Take the entries that follow and return exactly the lines from the one holding "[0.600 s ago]" through the one holding "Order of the", both included. Nothing else is needed.

#### Raw data

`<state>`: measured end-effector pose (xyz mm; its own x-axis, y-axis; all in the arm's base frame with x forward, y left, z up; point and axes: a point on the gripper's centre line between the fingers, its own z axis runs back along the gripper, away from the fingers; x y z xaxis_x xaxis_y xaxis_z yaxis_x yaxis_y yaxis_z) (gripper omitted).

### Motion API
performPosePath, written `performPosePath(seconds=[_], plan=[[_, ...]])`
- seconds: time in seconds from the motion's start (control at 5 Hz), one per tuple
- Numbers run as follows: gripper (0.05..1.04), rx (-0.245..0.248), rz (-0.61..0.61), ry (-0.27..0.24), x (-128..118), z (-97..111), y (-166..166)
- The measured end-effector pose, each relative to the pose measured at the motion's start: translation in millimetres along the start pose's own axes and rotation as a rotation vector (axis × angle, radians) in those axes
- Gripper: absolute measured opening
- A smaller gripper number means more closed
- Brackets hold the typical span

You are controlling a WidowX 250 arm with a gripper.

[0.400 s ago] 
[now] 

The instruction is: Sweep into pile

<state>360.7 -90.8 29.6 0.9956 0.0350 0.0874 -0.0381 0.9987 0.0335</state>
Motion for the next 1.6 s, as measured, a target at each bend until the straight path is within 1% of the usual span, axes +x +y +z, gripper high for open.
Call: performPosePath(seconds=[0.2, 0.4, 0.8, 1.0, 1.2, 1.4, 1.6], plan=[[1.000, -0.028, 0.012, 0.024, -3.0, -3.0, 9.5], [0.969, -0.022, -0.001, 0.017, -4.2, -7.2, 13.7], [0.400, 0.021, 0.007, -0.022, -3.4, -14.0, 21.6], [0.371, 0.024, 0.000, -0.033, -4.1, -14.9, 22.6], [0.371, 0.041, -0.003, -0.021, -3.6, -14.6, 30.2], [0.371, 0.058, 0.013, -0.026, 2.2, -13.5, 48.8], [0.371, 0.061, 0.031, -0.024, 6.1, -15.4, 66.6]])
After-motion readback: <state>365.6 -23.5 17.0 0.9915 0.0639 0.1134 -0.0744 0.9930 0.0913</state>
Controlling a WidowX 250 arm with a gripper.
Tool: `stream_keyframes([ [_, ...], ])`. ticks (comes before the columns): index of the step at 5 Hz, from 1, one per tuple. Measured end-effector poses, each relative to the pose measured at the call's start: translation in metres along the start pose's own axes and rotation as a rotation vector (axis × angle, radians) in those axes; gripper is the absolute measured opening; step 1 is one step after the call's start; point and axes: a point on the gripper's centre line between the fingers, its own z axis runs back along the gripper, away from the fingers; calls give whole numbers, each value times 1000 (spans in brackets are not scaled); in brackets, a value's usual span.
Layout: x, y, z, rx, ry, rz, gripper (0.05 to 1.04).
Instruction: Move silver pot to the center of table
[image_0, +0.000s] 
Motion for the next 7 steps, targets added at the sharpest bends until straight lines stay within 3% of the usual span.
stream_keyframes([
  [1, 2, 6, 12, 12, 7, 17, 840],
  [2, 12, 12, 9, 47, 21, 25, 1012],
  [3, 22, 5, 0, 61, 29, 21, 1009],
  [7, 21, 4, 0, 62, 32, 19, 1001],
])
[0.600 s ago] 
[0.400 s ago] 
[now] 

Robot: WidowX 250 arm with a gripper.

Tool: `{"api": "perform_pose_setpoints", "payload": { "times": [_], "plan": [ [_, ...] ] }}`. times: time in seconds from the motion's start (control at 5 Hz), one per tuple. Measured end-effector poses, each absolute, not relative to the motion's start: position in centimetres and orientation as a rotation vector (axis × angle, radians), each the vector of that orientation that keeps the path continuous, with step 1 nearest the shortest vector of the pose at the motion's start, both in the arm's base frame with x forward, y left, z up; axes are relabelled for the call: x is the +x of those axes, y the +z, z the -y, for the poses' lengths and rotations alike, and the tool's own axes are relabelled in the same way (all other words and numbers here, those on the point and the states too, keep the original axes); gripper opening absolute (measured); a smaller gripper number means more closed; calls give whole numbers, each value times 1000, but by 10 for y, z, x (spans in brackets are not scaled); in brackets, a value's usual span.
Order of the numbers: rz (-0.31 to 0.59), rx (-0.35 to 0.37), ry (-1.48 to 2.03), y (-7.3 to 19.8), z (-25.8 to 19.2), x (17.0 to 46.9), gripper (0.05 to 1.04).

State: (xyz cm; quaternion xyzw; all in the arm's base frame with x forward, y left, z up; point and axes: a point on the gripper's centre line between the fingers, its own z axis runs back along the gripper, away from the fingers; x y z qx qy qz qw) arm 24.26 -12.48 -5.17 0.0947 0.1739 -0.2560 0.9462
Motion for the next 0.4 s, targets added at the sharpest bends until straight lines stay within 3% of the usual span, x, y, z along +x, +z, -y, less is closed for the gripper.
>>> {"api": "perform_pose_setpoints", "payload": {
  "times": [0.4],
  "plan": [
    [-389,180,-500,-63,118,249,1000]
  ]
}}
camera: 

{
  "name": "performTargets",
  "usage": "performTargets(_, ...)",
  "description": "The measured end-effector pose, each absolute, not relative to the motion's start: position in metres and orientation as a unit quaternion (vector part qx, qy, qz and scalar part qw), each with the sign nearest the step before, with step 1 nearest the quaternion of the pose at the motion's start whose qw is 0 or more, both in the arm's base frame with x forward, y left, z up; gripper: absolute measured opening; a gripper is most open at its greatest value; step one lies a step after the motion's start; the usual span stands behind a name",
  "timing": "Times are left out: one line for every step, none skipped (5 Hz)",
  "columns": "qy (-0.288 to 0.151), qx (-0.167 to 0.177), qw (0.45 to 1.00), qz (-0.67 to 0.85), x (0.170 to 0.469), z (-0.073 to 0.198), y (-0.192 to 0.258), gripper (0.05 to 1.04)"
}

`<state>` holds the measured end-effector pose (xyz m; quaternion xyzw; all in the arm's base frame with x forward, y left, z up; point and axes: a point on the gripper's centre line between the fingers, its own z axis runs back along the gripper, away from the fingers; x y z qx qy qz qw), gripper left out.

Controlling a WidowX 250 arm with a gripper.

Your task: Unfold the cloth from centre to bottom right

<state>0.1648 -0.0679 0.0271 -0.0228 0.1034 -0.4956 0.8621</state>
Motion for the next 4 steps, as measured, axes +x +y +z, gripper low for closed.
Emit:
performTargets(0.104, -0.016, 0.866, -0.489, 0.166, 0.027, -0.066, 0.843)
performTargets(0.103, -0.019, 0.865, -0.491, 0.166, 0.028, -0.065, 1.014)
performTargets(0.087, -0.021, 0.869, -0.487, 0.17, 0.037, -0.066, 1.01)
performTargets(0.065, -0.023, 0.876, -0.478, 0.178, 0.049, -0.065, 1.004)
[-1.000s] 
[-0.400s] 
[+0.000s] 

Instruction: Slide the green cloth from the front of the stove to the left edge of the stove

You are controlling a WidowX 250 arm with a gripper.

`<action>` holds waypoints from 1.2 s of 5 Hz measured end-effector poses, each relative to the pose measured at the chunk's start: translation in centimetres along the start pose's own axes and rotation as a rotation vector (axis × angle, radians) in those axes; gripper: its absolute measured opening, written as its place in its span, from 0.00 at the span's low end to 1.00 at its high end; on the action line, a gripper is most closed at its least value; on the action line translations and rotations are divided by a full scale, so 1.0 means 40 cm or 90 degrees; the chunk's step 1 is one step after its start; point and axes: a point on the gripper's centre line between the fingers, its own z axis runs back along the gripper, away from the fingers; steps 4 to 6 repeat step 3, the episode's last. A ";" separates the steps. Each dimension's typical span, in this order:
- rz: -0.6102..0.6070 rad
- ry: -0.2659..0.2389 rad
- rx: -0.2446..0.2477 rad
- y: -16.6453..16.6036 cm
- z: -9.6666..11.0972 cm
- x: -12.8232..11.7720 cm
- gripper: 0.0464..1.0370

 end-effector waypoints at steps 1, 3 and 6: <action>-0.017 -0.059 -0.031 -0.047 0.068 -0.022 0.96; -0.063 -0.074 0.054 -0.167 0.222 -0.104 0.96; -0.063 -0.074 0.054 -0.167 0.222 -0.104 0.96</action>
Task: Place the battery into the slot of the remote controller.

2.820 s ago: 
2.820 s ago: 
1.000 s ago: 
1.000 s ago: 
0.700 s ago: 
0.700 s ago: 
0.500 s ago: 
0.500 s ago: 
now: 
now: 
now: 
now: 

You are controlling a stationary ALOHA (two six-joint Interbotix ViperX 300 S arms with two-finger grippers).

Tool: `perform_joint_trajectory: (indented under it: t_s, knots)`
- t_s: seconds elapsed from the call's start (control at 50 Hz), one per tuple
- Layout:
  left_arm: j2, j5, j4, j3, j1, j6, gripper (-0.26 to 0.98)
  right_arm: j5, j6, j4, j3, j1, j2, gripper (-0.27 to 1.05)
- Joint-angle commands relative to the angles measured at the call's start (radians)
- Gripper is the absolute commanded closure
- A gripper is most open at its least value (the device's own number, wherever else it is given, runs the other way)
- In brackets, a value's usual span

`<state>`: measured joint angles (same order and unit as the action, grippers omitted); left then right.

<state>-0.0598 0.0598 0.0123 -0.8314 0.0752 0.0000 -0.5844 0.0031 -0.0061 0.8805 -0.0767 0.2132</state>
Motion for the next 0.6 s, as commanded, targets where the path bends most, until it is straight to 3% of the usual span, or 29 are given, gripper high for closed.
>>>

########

> **Answer for the task**
[0.600 s ago] 
[0.400 s ago] 
[now] 

Robot: WidowX 250 arm with a gripper.

Tool: `{"api": "perform_pose_setpoints", "payload": { "times": [_], "plan": [ [_, ...] ] }}`. times: time in seconds from the motion's start (control at 5 Hz), one per tuple. Measured end-effector poses, each absolute, not relative to the motion's start: position in centimetres and orientation as a rotation vector (axis × angle, radians), each the vector of that orientation that keeps the path continuous, with step 1 nearest the shortest vector of the pose at the motion's start, both in the arm's base frame with x forward, y left, z up; axes are relabelled for the call: x is the +x of those axes, y the +z, z the -y, for the poses' lengths and rotations alike, and the tool's own axes are relabelled in the same way (all other words and numbers here, those on the point and the states too, keep the original axes); gripper opening absolute (measured); a smaller gripper number means more closed; calls give whole numbers, each value times 1000, but by 10 for y, z, x (spans in brackets are not scaled); in brackets, a value's usual span.
Order of the numbers: rz (-0.31 to 0.59), rx (-0.35 to 0.37), ry (-1.48 to 2.03), y (-7.3 to 19.8), z (-25.8 to 19.2), x (17.0 to 46.9), gripper (0.05 to 1.04).

For this exercise, nothing further remains.